As the San Antonio community grieved Tuesday for a veteran detective slain at a traffic stop, new details emerged on the suspect arrested in the incident, who said he "lashed out" because he was distressed over a child-custody battle.
“I’ve been through several custody battles, and I was upset at the situation I was in, and I lashed out at someone who didn’t deserve it,” Otis Tyrone McKane, 31, said as he was led by police to the Bexar County Jail late Monday after being arrested on a capital murder charge.
Detective Benjamin Marconi, 50, was conducting a routine traffic stop outside police headquarters Sunday when he was approached by a gunman while he was writing a ticket in his car. The gunman walked up to Marconi's driver's-side window, fired twice and then drove off, San Antonio Police Chief William McManus said. The vehicle that had been stopped had no role in the incident, McManus said.
A marriage license obtained by KENS-TV showed McKane was married one day later — Monday — at 9:57 a.m. at the Bexar County Courthouse, about six hours before his arrest. When McKane was arrested, he was with an unidentified woman and a 2-year-old child, KENS-TV reported.
The ambush of Marconi, a 20-year department veteran and father of two grown children, was one of four attacks Sunday in a brutal day for law enforcers. Three other officers were injured in St. Louis and Gladstone, Mo., and Sanibel, Fla. The incidents have shaken the law enforcement community during a time of heightened tensions over police-involved shootings.
Martin Chapa and Victor Garcia, who were cadets with Marconi in an ROTC battalion at Texas A&M University-Kingsville in the 1980s, hailed the character of the fallen officer.
"Ben would never allow anyone to quit," Garcia told KIII-TV.. "It was always, 'We're part of the team. We're all gonna finish together.'"
Marconi was part of the Rangers group within the ROTC department, which was an elite competition team. Both men said even with the challenges of cadet training, he was able to juggle other activities, such as involvement with the Lambda Chi Alpha fraternity.
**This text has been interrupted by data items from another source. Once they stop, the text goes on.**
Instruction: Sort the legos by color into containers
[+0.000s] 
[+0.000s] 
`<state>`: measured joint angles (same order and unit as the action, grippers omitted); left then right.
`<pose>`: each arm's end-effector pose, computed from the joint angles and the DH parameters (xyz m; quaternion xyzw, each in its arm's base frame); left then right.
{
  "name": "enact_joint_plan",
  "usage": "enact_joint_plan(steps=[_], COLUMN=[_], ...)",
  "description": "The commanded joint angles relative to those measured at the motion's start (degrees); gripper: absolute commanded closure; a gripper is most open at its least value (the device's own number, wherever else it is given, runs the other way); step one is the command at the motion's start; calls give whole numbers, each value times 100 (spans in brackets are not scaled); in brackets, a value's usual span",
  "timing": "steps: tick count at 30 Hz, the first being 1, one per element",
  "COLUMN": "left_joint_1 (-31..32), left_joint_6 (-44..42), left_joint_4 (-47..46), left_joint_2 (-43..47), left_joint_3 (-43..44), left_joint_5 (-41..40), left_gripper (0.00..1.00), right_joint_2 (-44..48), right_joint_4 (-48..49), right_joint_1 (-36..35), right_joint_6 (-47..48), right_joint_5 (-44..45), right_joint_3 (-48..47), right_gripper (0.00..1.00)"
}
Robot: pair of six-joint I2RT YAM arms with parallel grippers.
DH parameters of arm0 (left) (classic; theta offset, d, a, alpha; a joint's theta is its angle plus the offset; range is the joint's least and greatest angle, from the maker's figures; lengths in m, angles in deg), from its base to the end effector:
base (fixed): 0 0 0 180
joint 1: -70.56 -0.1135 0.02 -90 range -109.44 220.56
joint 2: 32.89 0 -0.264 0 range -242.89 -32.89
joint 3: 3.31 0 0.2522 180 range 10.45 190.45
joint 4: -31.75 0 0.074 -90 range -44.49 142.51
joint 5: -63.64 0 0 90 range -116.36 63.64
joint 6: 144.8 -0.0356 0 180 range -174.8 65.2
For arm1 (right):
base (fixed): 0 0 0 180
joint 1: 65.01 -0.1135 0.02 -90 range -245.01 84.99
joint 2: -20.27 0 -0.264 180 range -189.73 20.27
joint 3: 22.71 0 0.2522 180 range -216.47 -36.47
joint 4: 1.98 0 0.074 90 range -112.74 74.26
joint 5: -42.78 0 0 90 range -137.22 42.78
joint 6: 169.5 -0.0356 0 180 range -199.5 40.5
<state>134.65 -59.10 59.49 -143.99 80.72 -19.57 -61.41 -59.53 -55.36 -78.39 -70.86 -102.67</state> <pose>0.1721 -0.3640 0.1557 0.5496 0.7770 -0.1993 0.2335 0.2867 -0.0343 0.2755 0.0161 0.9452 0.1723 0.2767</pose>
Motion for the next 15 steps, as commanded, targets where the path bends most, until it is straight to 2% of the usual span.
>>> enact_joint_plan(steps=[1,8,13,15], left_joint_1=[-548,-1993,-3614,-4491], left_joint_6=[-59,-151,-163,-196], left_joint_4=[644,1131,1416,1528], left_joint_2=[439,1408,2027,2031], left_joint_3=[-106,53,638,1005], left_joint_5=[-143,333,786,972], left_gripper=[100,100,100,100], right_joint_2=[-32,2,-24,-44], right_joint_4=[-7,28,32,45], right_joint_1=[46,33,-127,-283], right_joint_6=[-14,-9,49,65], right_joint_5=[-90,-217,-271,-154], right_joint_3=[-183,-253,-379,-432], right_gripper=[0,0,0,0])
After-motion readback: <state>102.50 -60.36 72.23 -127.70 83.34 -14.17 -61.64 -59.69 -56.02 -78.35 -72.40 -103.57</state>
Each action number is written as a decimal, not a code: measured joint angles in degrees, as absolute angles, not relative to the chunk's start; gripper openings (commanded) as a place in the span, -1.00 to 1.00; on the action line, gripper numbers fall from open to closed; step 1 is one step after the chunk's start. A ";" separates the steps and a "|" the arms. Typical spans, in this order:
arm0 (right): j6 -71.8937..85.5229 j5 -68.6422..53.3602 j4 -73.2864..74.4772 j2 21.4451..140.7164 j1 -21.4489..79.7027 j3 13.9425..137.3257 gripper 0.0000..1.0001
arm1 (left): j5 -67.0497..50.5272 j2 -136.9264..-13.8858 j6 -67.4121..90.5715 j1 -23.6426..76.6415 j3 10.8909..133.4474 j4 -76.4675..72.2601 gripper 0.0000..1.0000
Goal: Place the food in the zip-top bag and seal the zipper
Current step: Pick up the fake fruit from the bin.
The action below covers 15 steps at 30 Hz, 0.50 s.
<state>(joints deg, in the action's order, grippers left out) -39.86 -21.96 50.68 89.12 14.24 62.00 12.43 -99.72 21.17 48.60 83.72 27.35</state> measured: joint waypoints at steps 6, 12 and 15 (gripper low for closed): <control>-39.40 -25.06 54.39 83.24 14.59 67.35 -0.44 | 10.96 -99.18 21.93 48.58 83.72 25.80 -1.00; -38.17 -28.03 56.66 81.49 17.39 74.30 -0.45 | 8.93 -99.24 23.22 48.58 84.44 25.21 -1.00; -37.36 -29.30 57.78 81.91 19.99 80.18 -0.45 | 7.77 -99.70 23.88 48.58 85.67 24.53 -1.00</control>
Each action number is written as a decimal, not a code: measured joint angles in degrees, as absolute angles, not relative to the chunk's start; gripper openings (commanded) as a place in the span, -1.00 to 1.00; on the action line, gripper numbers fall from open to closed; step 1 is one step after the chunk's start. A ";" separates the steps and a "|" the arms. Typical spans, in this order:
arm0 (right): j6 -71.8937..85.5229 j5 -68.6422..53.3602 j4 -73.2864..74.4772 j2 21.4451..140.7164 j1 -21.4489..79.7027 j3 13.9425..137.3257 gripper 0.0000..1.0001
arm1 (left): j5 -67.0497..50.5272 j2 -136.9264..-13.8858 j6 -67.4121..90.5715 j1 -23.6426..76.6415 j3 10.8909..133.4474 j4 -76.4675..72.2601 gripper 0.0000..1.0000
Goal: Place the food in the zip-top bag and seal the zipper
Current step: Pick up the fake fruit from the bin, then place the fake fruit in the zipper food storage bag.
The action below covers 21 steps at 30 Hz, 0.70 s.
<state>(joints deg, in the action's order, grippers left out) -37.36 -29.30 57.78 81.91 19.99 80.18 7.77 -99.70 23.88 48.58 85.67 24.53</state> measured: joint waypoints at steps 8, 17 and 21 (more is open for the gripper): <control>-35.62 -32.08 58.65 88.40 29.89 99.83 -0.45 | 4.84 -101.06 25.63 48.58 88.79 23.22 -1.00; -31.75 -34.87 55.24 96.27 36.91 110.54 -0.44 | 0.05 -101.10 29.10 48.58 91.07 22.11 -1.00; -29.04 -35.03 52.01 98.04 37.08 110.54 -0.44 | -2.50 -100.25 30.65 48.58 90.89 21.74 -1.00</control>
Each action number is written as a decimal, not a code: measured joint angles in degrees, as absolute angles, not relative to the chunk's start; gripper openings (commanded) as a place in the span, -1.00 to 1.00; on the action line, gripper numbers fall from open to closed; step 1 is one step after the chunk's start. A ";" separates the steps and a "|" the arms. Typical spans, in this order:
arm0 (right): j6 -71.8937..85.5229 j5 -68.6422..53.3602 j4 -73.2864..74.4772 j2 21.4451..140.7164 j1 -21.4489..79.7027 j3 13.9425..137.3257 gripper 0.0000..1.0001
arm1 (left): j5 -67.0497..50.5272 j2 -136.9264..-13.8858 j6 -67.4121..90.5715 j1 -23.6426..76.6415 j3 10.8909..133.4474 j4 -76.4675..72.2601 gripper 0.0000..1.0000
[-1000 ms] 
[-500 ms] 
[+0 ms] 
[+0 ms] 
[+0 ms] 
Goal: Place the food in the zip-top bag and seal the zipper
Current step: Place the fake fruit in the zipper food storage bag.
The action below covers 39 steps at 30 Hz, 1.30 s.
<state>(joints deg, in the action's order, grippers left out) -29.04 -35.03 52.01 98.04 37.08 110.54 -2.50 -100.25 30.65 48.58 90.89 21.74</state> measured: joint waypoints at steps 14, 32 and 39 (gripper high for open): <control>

"When he met anybody he really left an impression on you because of his leadership," Chapa told the station. "Because of his character. Because of who he was."
A friend of Marconi, Mike Bobo, told the Associated Press his buddy always did the right thing.
“You come across people in your life that will judge or demean or say things about other people jokingly or not,” Bobo said. “He would never be that person.”